Observational Study
Copyright ©The Author(s) 2021. Published by Baishideng Publishing Group Inc. All rights reserved.
World J Clin Cases. Mar 26, 2021; 9(9): 2153-2159
Published online Mar 26, 2021. doi: 10.12998/wjcc.v9.i9.2153
Clinical efficacy of ultrasound-guided pulsed radiofrequency combined with ganglion impar block for treatment of perineal pain
Shui-Qing Li, Ling Jiang, Li-Gang Cui, Dong-Lin Jia
Shui-Qing Li, Dong-Lin Jia, Department of Pain Medicine, Peking University Third Hospital, Beijing 100191, China
Ling Jiang, Li-Gang Cui, Department of Ultrasound, Peking University Third Hospital, Beijing 100191, China
Author contributions: Li SQ and Jia DL designed the study; Li SQ, Jia DL, and Jiang L participated in the analysis, interpretation of the data and manuscript drafting; Li SQ, Jia DL, Jiang L, and Cui LG revised the article critically for important intellectual content.
Institutional review board statement: This study was reviewed and approved by Peking University Third Hospital.
Informed consent statement: Informed consent was obtained from all patients included in the study.
Conflict-of-interest statement: The authors declare that they have no conflicts of interest.
Data sharing statement: No additional data are available.
STROBE statement: The authors have read the STROBE Statement – checklist of items, and the manuscript was prepared and revised according to the STROBE Statement – checklist of items.
Open-Access: This article is an open-access article that was selected by an in-house editor and fully peer-reviewed by external reviewers.
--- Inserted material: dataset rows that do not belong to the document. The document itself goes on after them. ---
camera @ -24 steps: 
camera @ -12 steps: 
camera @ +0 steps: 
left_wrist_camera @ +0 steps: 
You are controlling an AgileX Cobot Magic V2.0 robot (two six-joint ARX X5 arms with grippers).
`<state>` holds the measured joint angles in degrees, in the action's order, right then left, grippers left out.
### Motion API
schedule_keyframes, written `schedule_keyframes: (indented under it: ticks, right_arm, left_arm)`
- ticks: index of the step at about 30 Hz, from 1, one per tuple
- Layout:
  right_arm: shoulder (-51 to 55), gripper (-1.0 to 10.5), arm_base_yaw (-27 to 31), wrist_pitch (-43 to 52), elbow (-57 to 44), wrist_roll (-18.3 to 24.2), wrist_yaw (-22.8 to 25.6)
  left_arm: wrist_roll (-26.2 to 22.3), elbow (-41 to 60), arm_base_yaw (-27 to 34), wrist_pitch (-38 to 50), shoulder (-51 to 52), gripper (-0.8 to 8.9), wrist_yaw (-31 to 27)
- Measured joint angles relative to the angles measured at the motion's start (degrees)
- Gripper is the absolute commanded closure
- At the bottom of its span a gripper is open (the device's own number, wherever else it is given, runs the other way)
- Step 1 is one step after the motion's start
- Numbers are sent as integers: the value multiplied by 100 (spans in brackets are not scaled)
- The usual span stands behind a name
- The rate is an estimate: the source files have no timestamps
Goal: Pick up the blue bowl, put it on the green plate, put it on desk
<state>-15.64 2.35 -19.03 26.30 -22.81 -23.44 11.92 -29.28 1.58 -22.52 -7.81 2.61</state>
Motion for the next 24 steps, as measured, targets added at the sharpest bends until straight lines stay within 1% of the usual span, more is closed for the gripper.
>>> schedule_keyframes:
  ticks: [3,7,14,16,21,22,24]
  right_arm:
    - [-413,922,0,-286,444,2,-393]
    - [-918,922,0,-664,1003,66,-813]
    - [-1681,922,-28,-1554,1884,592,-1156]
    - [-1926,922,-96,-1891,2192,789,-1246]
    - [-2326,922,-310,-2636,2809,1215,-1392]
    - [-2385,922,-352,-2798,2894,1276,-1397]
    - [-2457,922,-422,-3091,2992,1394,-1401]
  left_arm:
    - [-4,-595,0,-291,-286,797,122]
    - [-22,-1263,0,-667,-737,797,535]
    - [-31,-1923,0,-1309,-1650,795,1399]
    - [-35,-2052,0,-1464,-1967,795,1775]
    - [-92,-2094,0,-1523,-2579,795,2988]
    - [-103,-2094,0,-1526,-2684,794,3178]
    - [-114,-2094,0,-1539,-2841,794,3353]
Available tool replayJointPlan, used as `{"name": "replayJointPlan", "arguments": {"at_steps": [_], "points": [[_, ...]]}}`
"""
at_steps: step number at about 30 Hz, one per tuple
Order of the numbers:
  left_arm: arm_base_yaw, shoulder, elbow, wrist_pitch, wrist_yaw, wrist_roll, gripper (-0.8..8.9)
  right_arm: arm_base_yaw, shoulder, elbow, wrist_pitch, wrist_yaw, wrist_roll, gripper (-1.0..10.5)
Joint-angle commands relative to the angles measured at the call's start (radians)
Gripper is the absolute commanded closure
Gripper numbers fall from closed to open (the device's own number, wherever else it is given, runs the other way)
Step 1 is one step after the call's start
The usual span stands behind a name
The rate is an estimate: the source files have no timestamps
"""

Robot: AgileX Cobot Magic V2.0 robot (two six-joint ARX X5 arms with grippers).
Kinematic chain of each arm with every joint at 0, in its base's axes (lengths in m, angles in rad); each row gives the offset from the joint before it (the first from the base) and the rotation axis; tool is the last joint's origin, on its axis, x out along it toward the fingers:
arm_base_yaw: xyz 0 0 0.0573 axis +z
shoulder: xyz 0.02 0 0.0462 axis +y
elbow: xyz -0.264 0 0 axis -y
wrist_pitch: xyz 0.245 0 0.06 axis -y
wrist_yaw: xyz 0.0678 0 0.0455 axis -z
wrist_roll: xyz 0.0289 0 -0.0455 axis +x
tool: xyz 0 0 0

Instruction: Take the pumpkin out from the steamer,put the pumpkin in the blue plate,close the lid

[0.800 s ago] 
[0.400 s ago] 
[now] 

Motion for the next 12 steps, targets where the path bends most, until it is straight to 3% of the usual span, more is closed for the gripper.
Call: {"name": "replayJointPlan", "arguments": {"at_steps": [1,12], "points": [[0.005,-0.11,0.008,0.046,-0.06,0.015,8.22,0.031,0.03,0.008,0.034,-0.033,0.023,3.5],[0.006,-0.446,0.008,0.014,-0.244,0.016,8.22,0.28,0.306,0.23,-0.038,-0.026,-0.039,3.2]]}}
It is distributed in accordance with the Creative Commons Attribution NonCommercial (CC BY-NC 4.0) license, which permits others to distribute, remix, adapt, build upon this work non-commercially, and license their derivative works on different terms, provided the original work is properly cited and the use is non-commercial. See: http://creativecommons.org/Licenses/by-nc/4.0/
Corresponding author: Dong-Lin Jia, MD, Surgeon, Department of Pain Medicine, Peking University Third Hospital, No. 49 North Garden Road, Haidian District, Beijing 100191, China. jiadlin@126.com
Received: January 5, 2021
Peer-review started: January 5, 2021
First decision: March 8, 2021
Revised: March 10, 2021
Accepted: March 15, 2021
Article in press: March 15, 2021
Published online: March 26, 2021
ARTICLE HIGHLIGHTS
Research background

Despite of the efficacy of ganglion impar block alone or pulsed radiofrequency alone for treating perineal pain, the puncture is usually conducted under the guidance of X-ray or computed tomography imaging. The efficacy of ganglion impar block combined with pulsed radiofrequency (GIB-PRF) for treating perineal pain remains unclear.

Research motivation

This study provides references to the clinical practices of real-time ultrasound-guided GIB-PRF in patients with perineal pain or coccygeal pain.

Research objectives

This study evaluated the safety and clinical efficacy of real-time ultrasound-guided GIB-PRF in treating perineal pain.

Research methods

Thirty patients with perineal pain who were treated by GIB-PRF with guided by real-time ultrasound imaging were analyzed. Complications were recorded to observe the safety of the treatment. VAS scores at 24 h before and after the treatment, and 1, 3, and 6 mo later were performed to evaluate clinical efficacy.

Research results

Ultrasound-guided GIB-PRF was performed successfully in all patients, and no complications occurred. Compared with pretreatment VAS scores, the VAS scores significantly decreased at the four time points after the GIB-PRF. Compared with the VAS score at 24 h after the GIB-PRF, the scores were slightly lower at 1 and 3 mo and significantly lower at 6 mo after treatment. There was a tendency toward lower VAS scores at 6 mo after GIB-PRF compared with those at 1 and 3 mo.

Research conclusions

Ultrasound-guided GIB-PRF was a safe and effective way to treat perineal pain. The 6-mo short-term clinical outcomes were favorable.

Research perspectives

The findings from this study help to establish and provide the groundwork for further studies to compare outcomes of block alone or pulsed radiofrequency alone vs the combination of these two treatments and to investigate the long-term outcomes.